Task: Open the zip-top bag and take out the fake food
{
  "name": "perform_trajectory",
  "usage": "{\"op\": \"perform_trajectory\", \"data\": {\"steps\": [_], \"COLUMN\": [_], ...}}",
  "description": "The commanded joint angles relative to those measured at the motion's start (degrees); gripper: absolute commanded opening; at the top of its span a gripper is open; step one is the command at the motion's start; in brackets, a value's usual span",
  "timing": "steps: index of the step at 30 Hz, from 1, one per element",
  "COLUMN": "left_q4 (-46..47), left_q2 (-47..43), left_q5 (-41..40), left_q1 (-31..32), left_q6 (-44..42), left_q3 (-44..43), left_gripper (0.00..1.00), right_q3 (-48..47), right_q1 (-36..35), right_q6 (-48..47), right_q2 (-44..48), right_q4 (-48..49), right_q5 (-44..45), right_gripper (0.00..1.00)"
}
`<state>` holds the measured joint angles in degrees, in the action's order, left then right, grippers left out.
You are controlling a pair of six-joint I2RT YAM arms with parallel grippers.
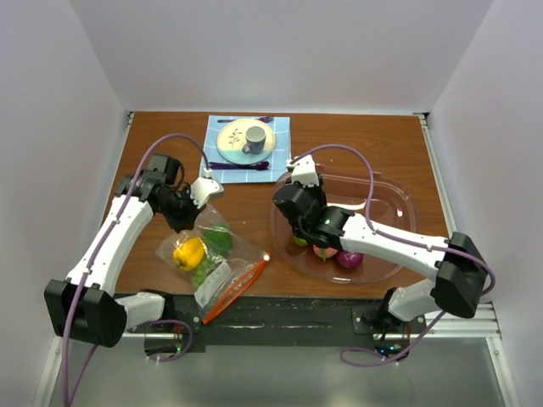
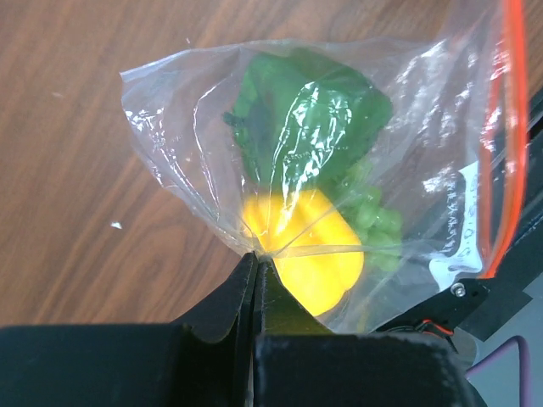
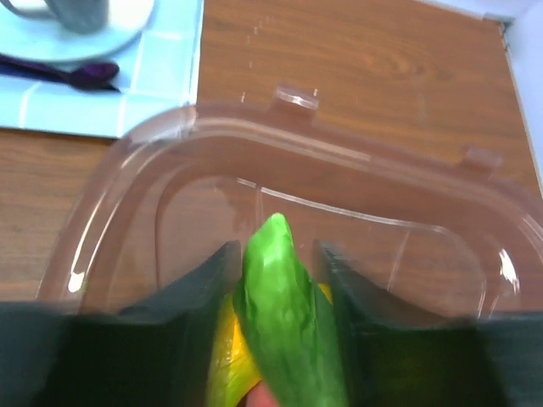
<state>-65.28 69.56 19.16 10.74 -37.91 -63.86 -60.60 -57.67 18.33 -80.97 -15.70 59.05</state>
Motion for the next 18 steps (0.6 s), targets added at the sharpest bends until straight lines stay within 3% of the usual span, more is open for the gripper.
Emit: {"op": "perform_trajectory", "data": {"steps": [1,2,6,9,13,16,18], "left_q4": [4.0,5.1,6.1,3.9,-4.2,-2.9,0.3], "left_q2": [-0.7,-0.4,-0.6,-3.6,-0.8,-2.2,-2.2], "left_q5": [-2.5,-3.8,-9.5,-6.8,-2.6,-2.0,-6.5], "left_q1": [0.6,0.7,3.2,5.0,6.0,6.2,6.2], "left_q6": [2.2,2.7,6.6,8.3,9.8,9.4,9.2], "left_q3": [4.3,6.4,5.6,-1.4,-10.7,-7.8,-3.5], "left_gripper": [0.00,0.00,0.00,0.00,0.00,0.00,0.00], "right_q3": [0.4,0.7,3.5,5.5,6.4,6.7,7.2], "right_q1": [-0.2,-0.2,-2.3,-4.9,-8.6,-10.8,-12.3], "right_q6": [3.6,2.6,-3.5,-7.2,-8.7,-7.3,-5.8], "right_q2": [-0.8,0.5,7.0,11.4,11.8,10.0,9.1], "right_q4": [-2.7,-0.9,5.7,9.5,9.8,8.6,8.8], "right_q5": [1.4,1.3,-0.4,-4.7,-6.1,-7.7,-10.0], "right_gripper": [0.86,0.99,0.99,0.99,0.99,0.95,0.91]}}
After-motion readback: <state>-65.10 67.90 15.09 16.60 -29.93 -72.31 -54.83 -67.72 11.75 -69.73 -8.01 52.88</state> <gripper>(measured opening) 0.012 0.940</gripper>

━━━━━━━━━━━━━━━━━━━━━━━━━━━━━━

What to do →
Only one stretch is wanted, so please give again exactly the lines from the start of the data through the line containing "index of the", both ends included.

Task output →
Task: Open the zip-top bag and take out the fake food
{
  "name": "perform_trajectory",
  "usage": "{\"op\": \"perform_trajectory\", \"data\": {\"steps\": [_], \"COLUMN\": [_], ...}}",
  "description": "The commanded joint angles relative to those measured at the motion's start (degrees); gripper: absolute commanded opening; at the top of its span a gripper is open; step one is the command at the motion's start; in brackets, a value's usual span",
  "timing": "steps: index of the step at 30 Hz, from 1, one per element",

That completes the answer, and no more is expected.